• [Exercise] Pull every line that includes the word "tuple" out of the data below and copy it.
-- Data shown follows --
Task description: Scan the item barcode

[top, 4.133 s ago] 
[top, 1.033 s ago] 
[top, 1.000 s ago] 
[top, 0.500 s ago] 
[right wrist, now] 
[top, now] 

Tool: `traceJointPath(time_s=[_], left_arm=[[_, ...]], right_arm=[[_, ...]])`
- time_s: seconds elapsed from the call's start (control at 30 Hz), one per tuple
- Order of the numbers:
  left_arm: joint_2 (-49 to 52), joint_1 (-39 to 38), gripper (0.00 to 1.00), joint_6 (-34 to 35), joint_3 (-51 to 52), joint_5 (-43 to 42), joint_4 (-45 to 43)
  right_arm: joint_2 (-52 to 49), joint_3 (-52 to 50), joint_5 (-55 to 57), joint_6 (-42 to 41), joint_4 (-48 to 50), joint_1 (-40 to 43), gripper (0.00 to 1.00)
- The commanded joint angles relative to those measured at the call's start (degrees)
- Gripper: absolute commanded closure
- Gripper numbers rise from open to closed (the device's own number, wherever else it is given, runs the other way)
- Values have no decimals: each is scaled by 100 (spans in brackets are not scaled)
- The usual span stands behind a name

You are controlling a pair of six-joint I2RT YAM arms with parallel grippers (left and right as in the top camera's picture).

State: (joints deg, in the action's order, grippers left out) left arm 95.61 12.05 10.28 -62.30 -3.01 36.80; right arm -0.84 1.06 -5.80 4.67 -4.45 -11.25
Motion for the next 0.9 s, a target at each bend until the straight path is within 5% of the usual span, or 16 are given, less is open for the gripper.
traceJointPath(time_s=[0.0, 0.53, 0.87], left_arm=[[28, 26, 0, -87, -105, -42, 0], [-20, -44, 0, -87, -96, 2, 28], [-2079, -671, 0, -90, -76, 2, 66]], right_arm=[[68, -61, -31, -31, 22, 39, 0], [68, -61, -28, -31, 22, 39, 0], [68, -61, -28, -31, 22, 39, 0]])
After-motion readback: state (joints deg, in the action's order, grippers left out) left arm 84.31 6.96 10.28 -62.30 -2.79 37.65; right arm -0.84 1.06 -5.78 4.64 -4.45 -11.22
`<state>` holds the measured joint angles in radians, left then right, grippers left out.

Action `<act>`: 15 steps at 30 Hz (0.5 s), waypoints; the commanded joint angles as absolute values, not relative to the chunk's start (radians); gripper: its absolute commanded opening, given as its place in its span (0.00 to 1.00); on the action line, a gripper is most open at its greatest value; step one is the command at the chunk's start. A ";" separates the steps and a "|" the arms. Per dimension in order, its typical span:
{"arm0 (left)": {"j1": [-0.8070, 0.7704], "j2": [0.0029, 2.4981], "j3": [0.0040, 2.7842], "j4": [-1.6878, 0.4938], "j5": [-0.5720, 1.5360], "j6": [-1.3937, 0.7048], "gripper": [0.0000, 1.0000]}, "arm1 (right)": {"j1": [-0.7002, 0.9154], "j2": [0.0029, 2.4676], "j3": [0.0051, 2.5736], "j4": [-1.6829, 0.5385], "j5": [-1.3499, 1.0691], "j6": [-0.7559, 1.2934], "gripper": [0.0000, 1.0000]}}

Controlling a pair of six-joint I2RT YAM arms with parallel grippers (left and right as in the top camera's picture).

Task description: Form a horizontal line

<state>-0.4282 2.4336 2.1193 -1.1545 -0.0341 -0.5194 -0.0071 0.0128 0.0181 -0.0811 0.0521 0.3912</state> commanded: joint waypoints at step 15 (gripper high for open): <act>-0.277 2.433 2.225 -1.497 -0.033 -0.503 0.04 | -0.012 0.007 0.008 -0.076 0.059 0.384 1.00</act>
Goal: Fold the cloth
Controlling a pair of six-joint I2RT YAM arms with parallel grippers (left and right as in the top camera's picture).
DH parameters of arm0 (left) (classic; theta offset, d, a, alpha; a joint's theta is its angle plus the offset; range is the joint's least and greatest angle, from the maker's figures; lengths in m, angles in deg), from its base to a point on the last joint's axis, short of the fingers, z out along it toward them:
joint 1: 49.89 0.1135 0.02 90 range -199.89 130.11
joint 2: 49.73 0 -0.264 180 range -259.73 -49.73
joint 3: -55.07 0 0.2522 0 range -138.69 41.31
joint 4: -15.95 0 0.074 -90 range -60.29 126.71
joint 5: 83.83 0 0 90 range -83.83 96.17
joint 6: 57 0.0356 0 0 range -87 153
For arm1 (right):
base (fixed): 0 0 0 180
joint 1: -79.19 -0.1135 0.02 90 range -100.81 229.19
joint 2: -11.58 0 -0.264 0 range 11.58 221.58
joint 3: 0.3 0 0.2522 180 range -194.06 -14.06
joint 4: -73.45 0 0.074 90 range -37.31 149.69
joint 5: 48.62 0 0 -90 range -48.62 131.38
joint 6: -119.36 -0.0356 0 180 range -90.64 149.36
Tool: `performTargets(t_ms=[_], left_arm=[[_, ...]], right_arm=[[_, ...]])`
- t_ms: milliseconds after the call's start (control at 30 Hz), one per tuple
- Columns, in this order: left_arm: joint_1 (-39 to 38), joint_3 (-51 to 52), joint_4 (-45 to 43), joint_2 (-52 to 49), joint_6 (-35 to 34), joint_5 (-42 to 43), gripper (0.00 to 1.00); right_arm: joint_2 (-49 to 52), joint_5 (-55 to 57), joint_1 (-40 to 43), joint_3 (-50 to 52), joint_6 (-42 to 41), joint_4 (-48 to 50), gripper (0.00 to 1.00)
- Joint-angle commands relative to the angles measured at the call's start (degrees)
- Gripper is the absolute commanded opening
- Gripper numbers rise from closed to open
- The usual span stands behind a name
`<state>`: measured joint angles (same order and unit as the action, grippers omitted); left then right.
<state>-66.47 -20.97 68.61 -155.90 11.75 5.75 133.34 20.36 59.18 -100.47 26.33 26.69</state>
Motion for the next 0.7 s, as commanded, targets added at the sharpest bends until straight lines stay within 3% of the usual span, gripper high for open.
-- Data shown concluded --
• [Reply]
- time_s: seconds elapsed from the call's start (control at 30 Hz), one per tuple
- t_ms: milliseconds after the call's start (control at 30 Hz), one per tuple

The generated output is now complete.